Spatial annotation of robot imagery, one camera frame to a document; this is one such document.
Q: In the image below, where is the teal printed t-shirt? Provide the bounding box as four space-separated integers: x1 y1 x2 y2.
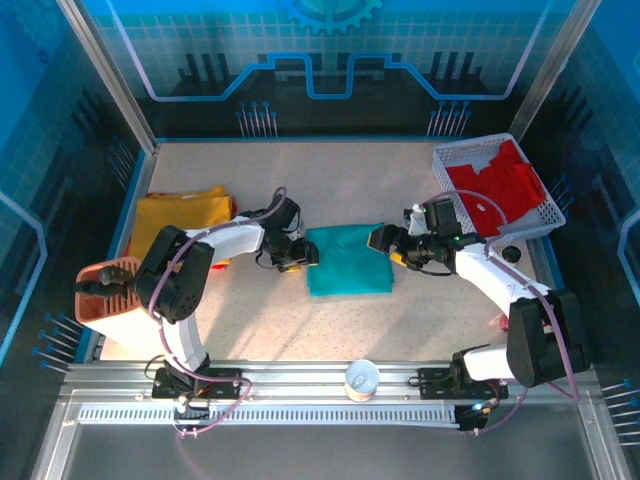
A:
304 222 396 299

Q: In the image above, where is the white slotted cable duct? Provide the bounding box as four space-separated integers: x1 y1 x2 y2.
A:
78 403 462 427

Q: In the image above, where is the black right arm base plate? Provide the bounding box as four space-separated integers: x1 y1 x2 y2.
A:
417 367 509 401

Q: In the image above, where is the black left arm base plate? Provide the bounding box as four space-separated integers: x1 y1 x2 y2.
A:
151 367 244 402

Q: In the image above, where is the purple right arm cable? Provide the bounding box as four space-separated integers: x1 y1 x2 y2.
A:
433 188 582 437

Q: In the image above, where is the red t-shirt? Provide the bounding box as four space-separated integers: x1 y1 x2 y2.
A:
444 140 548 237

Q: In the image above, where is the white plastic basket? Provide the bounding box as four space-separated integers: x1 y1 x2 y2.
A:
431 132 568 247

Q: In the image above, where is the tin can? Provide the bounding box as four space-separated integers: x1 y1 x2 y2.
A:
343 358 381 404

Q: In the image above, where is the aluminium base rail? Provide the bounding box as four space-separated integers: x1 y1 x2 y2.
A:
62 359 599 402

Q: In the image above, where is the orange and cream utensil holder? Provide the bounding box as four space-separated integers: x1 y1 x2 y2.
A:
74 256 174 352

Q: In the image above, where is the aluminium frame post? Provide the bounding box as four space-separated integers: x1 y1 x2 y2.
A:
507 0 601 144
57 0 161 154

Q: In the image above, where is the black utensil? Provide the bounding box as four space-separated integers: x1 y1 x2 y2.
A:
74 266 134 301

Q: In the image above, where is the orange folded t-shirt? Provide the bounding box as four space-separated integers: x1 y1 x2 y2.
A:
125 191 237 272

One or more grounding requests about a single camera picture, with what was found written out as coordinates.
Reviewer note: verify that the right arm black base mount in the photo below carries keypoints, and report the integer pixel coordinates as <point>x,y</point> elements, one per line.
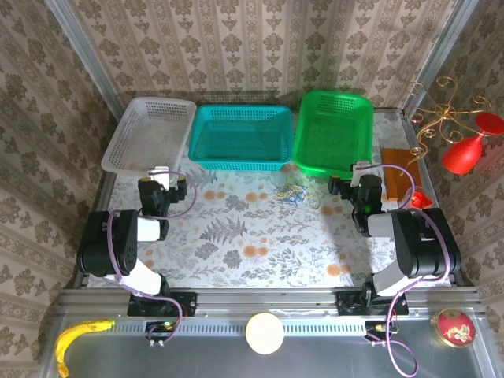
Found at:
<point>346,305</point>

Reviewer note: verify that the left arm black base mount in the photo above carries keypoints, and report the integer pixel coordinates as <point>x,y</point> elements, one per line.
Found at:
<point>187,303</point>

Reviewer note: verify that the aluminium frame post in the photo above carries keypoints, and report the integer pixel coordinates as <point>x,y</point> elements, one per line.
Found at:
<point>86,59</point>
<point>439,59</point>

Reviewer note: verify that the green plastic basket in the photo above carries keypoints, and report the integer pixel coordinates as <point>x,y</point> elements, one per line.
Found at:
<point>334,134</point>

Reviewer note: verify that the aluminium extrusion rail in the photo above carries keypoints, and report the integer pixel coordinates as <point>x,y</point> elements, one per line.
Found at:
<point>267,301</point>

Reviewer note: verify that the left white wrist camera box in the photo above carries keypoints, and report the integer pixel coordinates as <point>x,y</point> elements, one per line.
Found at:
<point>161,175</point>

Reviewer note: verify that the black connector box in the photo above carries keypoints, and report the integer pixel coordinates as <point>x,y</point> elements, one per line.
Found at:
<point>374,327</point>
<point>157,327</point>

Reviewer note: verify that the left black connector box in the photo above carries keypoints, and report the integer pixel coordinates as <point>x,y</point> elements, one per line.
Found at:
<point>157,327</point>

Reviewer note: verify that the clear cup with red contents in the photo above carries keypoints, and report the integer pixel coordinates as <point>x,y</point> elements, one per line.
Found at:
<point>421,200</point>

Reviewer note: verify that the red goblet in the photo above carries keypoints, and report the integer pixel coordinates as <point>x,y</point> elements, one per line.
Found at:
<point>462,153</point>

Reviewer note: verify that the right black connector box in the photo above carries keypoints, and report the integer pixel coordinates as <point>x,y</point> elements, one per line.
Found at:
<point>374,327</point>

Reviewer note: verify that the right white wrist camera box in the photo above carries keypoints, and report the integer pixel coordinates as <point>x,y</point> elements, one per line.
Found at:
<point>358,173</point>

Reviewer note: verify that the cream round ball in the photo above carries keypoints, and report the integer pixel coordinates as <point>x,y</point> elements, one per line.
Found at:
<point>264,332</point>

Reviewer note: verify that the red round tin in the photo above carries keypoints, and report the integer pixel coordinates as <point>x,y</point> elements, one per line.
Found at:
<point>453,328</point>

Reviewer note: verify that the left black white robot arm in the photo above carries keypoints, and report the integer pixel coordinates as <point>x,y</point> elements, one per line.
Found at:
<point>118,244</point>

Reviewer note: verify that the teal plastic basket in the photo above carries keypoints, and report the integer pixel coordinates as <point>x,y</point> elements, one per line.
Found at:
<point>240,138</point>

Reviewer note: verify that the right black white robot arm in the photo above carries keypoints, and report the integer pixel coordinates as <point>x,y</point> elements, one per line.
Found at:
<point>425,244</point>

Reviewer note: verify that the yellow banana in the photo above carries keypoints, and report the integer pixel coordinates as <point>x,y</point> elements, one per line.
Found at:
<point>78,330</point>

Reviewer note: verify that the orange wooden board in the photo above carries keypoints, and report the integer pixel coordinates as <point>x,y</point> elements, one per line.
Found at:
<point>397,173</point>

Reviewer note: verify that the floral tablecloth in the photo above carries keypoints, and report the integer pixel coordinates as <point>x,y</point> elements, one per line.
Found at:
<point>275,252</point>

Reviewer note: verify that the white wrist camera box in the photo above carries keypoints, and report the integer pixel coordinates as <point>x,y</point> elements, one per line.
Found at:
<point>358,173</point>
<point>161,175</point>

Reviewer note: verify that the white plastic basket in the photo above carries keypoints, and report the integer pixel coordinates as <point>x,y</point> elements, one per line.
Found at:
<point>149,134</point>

:::::

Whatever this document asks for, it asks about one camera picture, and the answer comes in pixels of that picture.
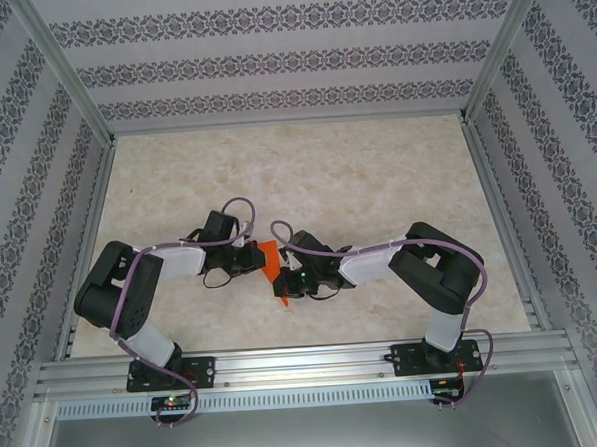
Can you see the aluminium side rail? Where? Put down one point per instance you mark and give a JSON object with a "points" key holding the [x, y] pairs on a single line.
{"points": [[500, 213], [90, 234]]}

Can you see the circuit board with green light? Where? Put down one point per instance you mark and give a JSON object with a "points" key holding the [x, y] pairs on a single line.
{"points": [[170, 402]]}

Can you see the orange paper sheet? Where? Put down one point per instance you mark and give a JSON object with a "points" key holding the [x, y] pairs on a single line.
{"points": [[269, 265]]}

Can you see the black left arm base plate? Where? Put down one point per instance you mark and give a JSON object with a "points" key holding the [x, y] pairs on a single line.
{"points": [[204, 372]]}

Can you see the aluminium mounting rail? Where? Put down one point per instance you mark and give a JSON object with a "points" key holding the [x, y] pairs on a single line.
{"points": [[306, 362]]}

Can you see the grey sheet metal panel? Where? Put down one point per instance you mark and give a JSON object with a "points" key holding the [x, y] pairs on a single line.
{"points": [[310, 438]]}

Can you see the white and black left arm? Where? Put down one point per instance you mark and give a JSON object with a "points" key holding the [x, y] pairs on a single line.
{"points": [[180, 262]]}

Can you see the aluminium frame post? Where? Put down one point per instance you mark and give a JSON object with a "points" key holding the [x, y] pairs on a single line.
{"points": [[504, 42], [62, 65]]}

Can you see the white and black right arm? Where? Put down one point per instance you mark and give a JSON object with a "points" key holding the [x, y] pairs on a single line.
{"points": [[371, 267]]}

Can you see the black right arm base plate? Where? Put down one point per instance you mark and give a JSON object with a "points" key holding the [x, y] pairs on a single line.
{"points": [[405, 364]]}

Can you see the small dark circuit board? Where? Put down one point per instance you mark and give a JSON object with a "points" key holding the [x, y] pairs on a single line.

:::::

_ABOUT THIS TASK_
Output exactly the lines of the material above from the one containing "Reviewer note: verify that the teal" up to and including the one containing "<point>275,252</point>".

_ANSWER TO THE PROBLEM_
Reviewer note: verify that the teal plastic basket in the photo above carries keypoints, and report the integer pixel coordinates as <point>x,y</point> elements, one per line.
Found at:
<point>240,138</point>

Reviewer note: verify that the right black white robot arm in the photo above carries keypoints, and report the integer pixel coordinates as <point>x,y</point> elements, one per line.
Found at:
<point>425,244</point>

Reviewer note: verify that the yellow banana in the photo above carries keypoints, and report the integer pixel coordinates as <point>x,y</point> elements, one per line.
Found at:
<point>78,330</point>

Reviewer note: verify that the orange wooden board in the photo above carries keypoints, and report the integer pixel coordinates as <point>x,y</point> elements, one per line.
Found at:
<point>397,173</point>

Reviewer note: verify that the floral tablecloth in the photo above carries keypoints, and report the integer pixel coordinates as <point>x,y</point> elements, one per line.
Found at:
<point>275,252</point>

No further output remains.